Today: 22 May 2026
Why AMD stock is down: hot U.S. wholesale inflation and Nvidia slump weigh on Advanced Micro Devices
22 May 2026
3 mins read

AMD Stock Turns Higher As $10 Billion Taiwan AI Bet Puts Nvidia In Its Sights

New York, May 21, 2026, 18:11 (EDT)

  • AMD shares were recently up 0.4% at $449.59 after swinging between $431.65 and $451.01 during the session.
  • AMD said it would invest more than $10 billion across Taiwan’s AI supply chain and ramp production of its next EPYC server chip on TSMC’s 2-nanometer process.
  • Amkor said it is working with AMD on advanced chip packaging in Arizona, a supply-chain step investors are watching closely.

Advanced Micro Devices shares edged higher late Thursday after the chipmaker said it would invest more than $10 billion across Taiwan’s artificial-intelligence supply chain, while Amkor Technology said it is working with AMD on chip packaging in Arizona. AMD was recently up 0.4% at $449.59, after touching a session low of $431.65 and high of $451.01.

The move matters because Wall Street is no longer watching only who designs the fastest AI chips. Investors are also asking who can secure enough manufacturing, packaging and power-efficient systems to ship them at scale.

AMD said the Taiwan spending would expand strategic partnerships and scale advanced packaging, the process of joining several chips into one faster, more power-efficient module. The company said it will work with ASE, SPIL, PTI, Sanmina, Wiwynn, Wistron and Inventec as it builds out AI systems.

“As AI adoption accelerates,” AMD CEO Lisa Su said, customers are “rapidly scaling AI infrastructure.” She said the company is trying to help them deploy “next-generation AI systems.” Reuters

AMD also said its next-generation EPYC server processor, code-named “Venice,” has started ramping production in Taiwan on Taiwan Semiconductor Manufacturing Co’s 2-nanometer process, an advanced chip-making technology meant to improve speed and power use. A CPU, or central processing unit, is the main computing engine in a server; AMD is betting CPUs will stay important even as GPUs, or graphics processors used to accelerate AI calculations, get most of the attention. GlobeNewswire

Su said customers need platforms that can move “from innovation to production faster.” TSMC CEO C.C. Wei said AMD was making “strong progress” with the next EPYC chip on the foundry’s 2-nanometer technology. GlobeNewswire

The Taiwan announcement also ties into AMD’s Helios rack-scale platform, a full server-rack system rather than a standalone chip. AMD said Helios, built around Venice CPUs and MI450X AI GPUs, remains on track for deployments starting in the second half of 2026.

The competitive read-through was mixed.

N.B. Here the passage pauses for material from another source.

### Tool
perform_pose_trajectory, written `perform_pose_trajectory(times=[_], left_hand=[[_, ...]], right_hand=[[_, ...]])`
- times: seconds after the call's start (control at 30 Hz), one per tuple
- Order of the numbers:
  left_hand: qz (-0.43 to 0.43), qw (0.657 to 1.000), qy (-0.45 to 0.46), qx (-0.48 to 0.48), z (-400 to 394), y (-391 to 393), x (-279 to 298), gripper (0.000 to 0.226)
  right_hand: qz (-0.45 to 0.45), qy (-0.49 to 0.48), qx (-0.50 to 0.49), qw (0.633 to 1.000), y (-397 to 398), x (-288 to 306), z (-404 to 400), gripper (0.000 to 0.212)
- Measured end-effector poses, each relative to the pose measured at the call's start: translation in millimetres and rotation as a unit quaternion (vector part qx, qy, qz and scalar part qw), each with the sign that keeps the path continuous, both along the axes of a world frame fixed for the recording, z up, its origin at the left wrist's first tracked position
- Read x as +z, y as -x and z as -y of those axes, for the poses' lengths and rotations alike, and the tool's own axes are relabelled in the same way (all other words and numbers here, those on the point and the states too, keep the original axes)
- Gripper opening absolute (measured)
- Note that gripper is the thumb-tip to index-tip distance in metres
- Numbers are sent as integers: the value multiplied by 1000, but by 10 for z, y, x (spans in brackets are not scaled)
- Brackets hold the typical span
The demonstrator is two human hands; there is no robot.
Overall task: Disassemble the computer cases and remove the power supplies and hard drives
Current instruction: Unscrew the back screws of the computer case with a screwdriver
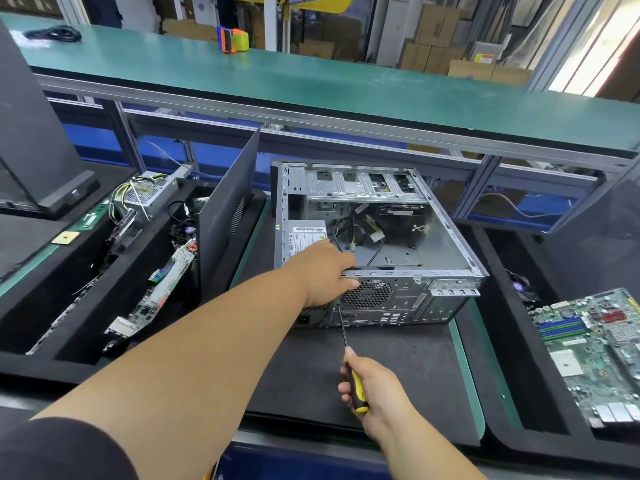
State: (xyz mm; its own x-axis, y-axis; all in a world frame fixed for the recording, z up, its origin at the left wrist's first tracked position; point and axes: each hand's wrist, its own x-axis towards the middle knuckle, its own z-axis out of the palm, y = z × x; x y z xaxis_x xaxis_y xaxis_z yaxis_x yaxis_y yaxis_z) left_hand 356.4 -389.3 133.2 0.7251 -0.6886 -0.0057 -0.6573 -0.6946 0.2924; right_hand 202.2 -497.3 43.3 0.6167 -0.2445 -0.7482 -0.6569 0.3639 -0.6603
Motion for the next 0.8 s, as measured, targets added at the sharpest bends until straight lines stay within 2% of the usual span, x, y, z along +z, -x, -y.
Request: perform_pose_trajectory(times=[0.07, 0.17, 0.3, 0.43, 0.63, 0.8], left_hand=[[1, 1000, 1, 1, 3, 5, -2, 34], [-4, 1000, 5, 6, 1, 10, 1, 34], [-5, 1000, 1, 4, 3, 14, 13, 34], [-10, 1000, 2, 6, -1, 18, 30, 34], [-15, 1000, -1, 10, -2, 25, 34, 34], [-14, 1000, -4, 12, -2, 21, 33, 36]], right_hand=[[12, -4, -2, 1000, 7, -15, -6, 26], [16, -100, -54, 993, 7, 25, -50, 23], [15, -179, -60, 982, 26, 49, -84, 39], [15, -165, -62, 984, 41, 30, -35, 39], [7, -118, -40, 992, 19, 3, -37, 30], [20, -166, -39, 985, 15, 19, -59, 25]])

Nvidia, still the dominant AI chip supplier, was recently down 1.8%, while Intel slipped 0.4%. TSMC’s U.S.-listed shares rose 1.4%, helped by the same demand story that is pulling more chip production and packaging work into Taiwan and Arizona.

Amkor said Thursday it is working with AMD on packaging AMD’s chips. Modern data-center processors from AMD and Nvidia often combine several chips in one package, and that step has become a production bottleneck. Amkor CEO Kevin Engel told Reuters the company is “moving up the value chain.” Reuters

Amkor earlier said it had secured another 67 acres in Arizona next to a 104-acre site where it plans a U.S. advanced packaging and test campus. The company said the site is meant to support demand from AI, high-performance computing, autos and communications markets.

AMD’s latest supply-chain push follows a strong first quarter. The company reported revenue of $10.3 billion, up 38% from a year earlier, and data-center revenue of $5.8 billion, up 57%, helped by EPYC processors and AMD Instinct GPU shipments. It forecast second-quarter revenue of about $11.2 billion, plus or minus $300 million.

But the trade has less room for error after a sharp run. Investing.com said Wednesday that analyst price targets on AMD ranged from $200 to $460, reflecting a split over whether the company can turn AI demand into supply-constrained revenue. The same analysis pointed to TSMC capacity limits, Nvidia’s software and system advantage, and Intel’s improving server CPU position as risks.

The downside case is plain enough: if advanced packaging capacity arrives late, if customers delay rack-scale AI deployments, or if Nvidia keeps most high-end AI spending locked into its platform, AMD’s Taiwan investment may take longer to show up in earnings. AMD itself warned that export rules, tariffs, manufacturing yields, component supply and reliance on third-party manufacturers could cause results to differ from its plans.

U.S. equity markets were open Thursday; the next listed full closure for both NYSE and Nasdaq is Memorial Day on Monday, May 25. That leaves one regular U.S. trading session before the long weekend, with AMD investors likely to keep watching supply-chain headlines as closely as chip benchmarks.